Known for his solitary lifestyle and his exploration of the internal spaces of selfhood, Samaras, in recent decades, has increasingly incorporated imagery of New York City’s exterior spaces—its streets, buildings, monuments, and parks—into his work. In these new photographs, the artist’s gaze moves inward and outward simultaneously, mining the threshold between interior and exterior reality to probe timely questions about subjectivity and creativity in our current moment of shared isolation.

© Lucas Samaras. Courtesy of Pace Gallery.

Lucas Samaras, Untitled, 2020. Inkjet print.

During neighborhood strolls through the eerily empty city streets in the late summer and fall of 2020, Samaras captured photographs of buildings and construction sites using his iPhone. By means of his characteristic manipulations, Samaras alters these striking, almost formalist photographs of worksites by digitally introducing surreal mirrorings, unnatural chromatic saturations, and disjointed fractures in composition.

In a related suite of photographs that he shot of nearby buildings, he populates the cityscape with a cast of his bizarre and creaturely “performers”—brightly-colored figural abstractions, forms which the artist has been developing for more than a decade. Part of his ongoing Gestures series (2008 – ), Samaras’s figures spill from the confines of their formerly hermetic worlds across the city streets like specters, haunting the fragmented and abandoned architectures of the artist’s personal cosmos.

Shot within a close radius of his studio in Midtown, Samaras’s work flips these exterior landscapes and re-absorbs them inward, transforming them into intimate spaces. Emptied for the most part of human inhabitants, what would otherwise be bustling streets become surreal extensions of the artist’s interior solitude, peopled instead by his performative imaginings—themselves surrogates for his own persona.

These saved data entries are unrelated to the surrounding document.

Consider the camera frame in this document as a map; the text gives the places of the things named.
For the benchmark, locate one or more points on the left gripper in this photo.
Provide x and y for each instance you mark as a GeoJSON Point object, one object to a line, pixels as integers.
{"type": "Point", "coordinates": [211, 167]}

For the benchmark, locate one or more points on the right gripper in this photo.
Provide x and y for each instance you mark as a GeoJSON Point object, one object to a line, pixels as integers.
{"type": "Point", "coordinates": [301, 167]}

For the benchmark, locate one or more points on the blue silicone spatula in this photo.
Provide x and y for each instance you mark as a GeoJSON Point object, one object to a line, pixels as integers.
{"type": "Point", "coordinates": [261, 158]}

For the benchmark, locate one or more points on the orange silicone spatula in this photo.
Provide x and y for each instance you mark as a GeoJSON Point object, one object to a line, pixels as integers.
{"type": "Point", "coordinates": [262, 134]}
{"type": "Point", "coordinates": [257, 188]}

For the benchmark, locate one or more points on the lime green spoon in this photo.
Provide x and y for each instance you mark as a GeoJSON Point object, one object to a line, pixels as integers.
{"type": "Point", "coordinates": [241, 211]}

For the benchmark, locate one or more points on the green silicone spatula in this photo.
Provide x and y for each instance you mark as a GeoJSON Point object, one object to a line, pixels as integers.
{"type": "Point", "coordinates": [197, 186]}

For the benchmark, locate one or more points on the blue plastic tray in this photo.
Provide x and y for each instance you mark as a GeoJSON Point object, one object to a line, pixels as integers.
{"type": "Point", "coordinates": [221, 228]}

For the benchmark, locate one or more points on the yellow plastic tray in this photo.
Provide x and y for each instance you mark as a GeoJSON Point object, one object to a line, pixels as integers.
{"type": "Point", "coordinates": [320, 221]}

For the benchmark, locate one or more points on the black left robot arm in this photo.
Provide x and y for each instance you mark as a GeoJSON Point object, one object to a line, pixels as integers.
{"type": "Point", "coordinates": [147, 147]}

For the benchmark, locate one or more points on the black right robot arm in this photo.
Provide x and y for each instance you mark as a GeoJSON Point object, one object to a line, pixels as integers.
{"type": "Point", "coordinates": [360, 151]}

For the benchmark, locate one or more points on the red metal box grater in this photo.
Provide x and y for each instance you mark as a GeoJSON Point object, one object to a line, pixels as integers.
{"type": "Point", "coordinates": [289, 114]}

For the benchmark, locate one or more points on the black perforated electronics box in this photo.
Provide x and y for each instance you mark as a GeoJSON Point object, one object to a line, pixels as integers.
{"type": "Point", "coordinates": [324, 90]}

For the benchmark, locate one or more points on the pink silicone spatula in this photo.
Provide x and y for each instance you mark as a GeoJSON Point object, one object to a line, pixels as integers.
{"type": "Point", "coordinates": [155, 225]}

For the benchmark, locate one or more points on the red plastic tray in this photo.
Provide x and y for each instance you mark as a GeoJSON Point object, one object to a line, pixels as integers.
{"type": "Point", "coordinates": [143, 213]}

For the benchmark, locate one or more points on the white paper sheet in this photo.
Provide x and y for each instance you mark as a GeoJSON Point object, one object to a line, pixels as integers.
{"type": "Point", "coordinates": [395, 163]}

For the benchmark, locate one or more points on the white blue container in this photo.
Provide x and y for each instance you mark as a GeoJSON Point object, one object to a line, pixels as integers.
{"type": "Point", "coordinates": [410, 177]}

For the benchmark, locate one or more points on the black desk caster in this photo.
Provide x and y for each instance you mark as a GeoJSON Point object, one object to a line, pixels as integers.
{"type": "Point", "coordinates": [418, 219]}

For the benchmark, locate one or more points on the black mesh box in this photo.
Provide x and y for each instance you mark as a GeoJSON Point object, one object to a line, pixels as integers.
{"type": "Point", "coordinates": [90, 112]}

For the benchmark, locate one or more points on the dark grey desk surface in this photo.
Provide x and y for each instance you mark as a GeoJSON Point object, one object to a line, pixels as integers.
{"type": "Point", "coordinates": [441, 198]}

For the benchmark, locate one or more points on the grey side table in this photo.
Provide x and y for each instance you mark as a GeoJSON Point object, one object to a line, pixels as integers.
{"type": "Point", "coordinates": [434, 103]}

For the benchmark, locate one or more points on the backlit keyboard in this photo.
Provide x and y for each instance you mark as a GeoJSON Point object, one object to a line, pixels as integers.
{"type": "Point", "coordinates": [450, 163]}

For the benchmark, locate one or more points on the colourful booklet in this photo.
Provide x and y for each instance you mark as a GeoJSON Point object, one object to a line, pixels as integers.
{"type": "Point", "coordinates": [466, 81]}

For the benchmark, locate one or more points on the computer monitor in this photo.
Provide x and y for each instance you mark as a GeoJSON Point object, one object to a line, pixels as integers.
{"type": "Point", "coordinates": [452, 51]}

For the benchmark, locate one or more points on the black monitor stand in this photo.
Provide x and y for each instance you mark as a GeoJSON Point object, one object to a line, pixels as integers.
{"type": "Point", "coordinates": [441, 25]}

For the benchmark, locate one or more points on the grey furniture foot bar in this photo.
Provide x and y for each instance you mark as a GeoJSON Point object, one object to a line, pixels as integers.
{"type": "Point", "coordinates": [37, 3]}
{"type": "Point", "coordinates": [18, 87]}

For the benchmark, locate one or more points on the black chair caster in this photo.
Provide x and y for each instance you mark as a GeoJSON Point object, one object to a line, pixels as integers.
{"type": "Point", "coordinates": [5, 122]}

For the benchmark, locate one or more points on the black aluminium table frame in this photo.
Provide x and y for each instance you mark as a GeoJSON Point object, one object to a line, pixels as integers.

Capturing the city’s public zones in the interior of his computer, Samaras folds their compositions in on themselves, creating black holes and endless abysses that fascinate even as they threaten. “I want my works to help you see, like a surgeon,” Samaras has remarked, “when you open it up, it’s gutsy stuff.”

Legendary for his reclusive lifestyle, Samaras’s practice is studded with prophecies and prescriptions for leading a creative life under the confinements of a pandemic. “I’ve been alone for 20 years,” Samaras remarked at the outset of the COVID-19 crisis, “so being in my apartment now, again, is not a big deal. All that’s different now is the possible destruction of all of the things that you knew were around.” Those things included the throngs of tourists, visitors, and office workers who packed the streets of Samaras’s neighborhood each day, and which suddenly disappeared in March of 2020. In this recent work, Samaras’s figures seem to suggest surrogates for Manhattan’s sheltering denizens, stalking the atmospheres of an indelibly altered city.

© Lucas Samaras. Courtesy of Pace Gallery.

Lucas Samaras, Untitled, 2020. Inkjet print.

 

Lucas Samaras (b. 1936, Kastoria, Macedonia, Greece) has produced an expansive body of work across media and discipline—including photography, painting, installation, assemblage, drawing, and sculpture—united by a focus on the body and psyche, and often emphasizing autobiography. A student of Allan Kaprow, Samaras emerged as a key figure in the Happenings of the late 1950s and early 1960s, collaborating with Robert Whitman and Claes Oldenburg and participating in Kaprow’s seminal 18 Happenings in 6 Parts in 1959. Underpinned by themes of self-depiction and identity, Samaras’s practice proposed a radical departure from the presiding ideas of Abstract Expressionism and Pop art during the 1960s.

Samaras is recognized as a vanguard figure in assemblage, producing reliefs and boxes comprised of elements from his immediate surroundings in a turn away from traditional art media, reflective of the blurring of art and life. He is also acknowledged for his innovative use of photographic media; in 1969, he began using a Polaroid camera to create portraits and images, and altered these images through collage, with the addition of hand-applied ink, or, in the mid-1970s, by manipulating the wet emulsion of the film. An extension of his early experimentation, he later adopted a Leica digital camera and began using Photoshop to digitally alter his images.